Wicked City is the "based on true life" story of Phenix City, Alabama, which apparently some called "the wickedest city in the world". It certainly seems to have been a wicked enough city, selling booze, drugs, women, and gambling, as well as robbery, murder and human trafficking. In the mid 1950s a reformist attorney is gunned down, leading to martial law and eventually the reform of the town. Atkins doesn't pretend that ends the problems, of course, since vice employed far more people than virtue could sustain.
The main story is seen through the eyes of first-person narrator Lamar Murphy, part of the local reform committee. There is a sub-plot involving a teenage boy who falls in love with a girl who turns out to be an underage prostitute; complicating things is the fact that the boy's father is one of the leading mobsters in town.

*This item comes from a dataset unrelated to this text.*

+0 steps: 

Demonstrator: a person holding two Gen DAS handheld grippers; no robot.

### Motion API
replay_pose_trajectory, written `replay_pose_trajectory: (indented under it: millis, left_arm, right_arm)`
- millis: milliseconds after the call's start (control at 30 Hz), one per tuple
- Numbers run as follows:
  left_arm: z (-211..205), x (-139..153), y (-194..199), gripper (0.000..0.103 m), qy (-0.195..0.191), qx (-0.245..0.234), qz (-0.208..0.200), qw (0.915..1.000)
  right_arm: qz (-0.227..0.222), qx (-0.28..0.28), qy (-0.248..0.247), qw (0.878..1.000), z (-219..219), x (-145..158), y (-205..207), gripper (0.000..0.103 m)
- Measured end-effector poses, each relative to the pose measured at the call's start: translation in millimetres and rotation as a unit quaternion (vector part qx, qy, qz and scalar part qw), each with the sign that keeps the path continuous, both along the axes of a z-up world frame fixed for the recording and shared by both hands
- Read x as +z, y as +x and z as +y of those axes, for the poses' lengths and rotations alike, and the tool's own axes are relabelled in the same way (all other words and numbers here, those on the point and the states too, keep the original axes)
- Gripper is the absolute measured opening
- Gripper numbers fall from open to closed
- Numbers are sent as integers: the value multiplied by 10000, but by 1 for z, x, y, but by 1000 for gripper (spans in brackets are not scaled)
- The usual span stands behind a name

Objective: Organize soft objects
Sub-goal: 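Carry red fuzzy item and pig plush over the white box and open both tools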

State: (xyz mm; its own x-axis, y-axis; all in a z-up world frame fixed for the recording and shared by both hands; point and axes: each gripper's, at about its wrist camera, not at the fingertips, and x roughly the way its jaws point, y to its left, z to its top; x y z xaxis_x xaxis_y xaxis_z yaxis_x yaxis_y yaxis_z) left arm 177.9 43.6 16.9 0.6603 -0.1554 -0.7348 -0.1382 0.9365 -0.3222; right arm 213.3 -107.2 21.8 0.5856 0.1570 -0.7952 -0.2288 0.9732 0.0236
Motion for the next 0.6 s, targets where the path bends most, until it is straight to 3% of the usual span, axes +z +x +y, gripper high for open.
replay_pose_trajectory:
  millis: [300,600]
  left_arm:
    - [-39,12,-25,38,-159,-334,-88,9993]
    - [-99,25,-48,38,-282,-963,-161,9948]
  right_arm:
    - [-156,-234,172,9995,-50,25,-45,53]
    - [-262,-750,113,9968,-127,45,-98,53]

Tell the truth, I thought the city would turn out to be alot wickeder than it was, so that was disappointing. I did like Lamar; he's a Parkerian hero, a self-made man and a former boxer with a sense of his own integrity. The teenage hooker in the subplot, disappointingly, serves as nothing more than a damsel in distress. I'd have liked to see more agency from her.
Overall, while this was an interesting read, I don't really recommend it. A better choice for those curious about Atkins would be his Quinn Coulson series, starting with The Ranger.
Death From The Skies! these are the ways the world will end . . . by Philip Plait, Ph.D.
Plait writes the
Bad Astronomy Blog and had a brief TV miniseries called "Bad Universe" a few years back, based on this very book. In each chapter, he discusses a different threat from space, ranging from asteroid/comet impacts in chapter one, to the heat death of the universe in chapter nine. While he discusses the odds of each one happening and our chances of survival, I'm afraid that for the last one our chances don't look good.
Plait writes engagingly and often humourously on rather grim subjects. And of course, in order to set up the threat, he has to explain quite a bit of astronomy along the way, so there's a general education in the subject a well. All things considered, highly recommended.